* [THE TASK]: Return copies of the lines below that mention "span".

* [INPUT DATA]:
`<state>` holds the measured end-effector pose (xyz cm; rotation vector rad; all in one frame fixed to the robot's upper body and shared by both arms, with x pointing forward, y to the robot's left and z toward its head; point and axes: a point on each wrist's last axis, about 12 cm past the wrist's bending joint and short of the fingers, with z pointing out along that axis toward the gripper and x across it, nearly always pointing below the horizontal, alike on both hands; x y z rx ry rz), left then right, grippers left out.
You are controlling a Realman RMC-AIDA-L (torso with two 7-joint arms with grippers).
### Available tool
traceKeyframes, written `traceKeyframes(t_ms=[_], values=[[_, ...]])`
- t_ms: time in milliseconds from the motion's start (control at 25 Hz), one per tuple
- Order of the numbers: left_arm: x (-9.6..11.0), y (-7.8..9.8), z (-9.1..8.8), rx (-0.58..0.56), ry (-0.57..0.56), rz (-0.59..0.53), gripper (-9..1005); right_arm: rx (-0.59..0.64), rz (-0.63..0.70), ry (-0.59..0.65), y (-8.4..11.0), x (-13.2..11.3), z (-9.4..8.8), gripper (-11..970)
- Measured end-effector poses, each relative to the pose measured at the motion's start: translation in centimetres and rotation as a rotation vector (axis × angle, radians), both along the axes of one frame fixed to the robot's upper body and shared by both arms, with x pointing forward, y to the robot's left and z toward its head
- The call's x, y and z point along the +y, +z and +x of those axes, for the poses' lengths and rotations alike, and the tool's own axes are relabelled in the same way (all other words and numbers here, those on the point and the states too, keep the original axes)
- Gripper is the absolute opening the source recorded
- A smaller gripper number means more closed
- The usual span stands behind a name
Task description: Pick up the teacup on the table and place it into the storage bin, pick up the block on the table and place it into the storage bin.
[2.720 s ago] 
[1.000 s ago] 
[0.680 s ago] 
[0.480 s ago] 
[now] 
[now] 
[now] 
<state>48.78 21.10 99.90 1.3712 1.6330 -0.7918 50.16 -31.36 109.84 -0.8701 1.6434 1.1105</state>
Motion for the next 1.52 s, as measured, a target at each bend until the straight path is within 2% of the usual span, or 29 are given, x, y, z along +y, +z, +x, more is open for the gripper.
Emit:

* [ANSWER TO THE PROBLEM]:
- The usual span stands behind a name
Motion for the next 1.52 s, as measured, a target at each bend until the straight path is within 2% of the usual span, or 29 are given, x, y, z along +y, +z, +x, more is open for the gripper.

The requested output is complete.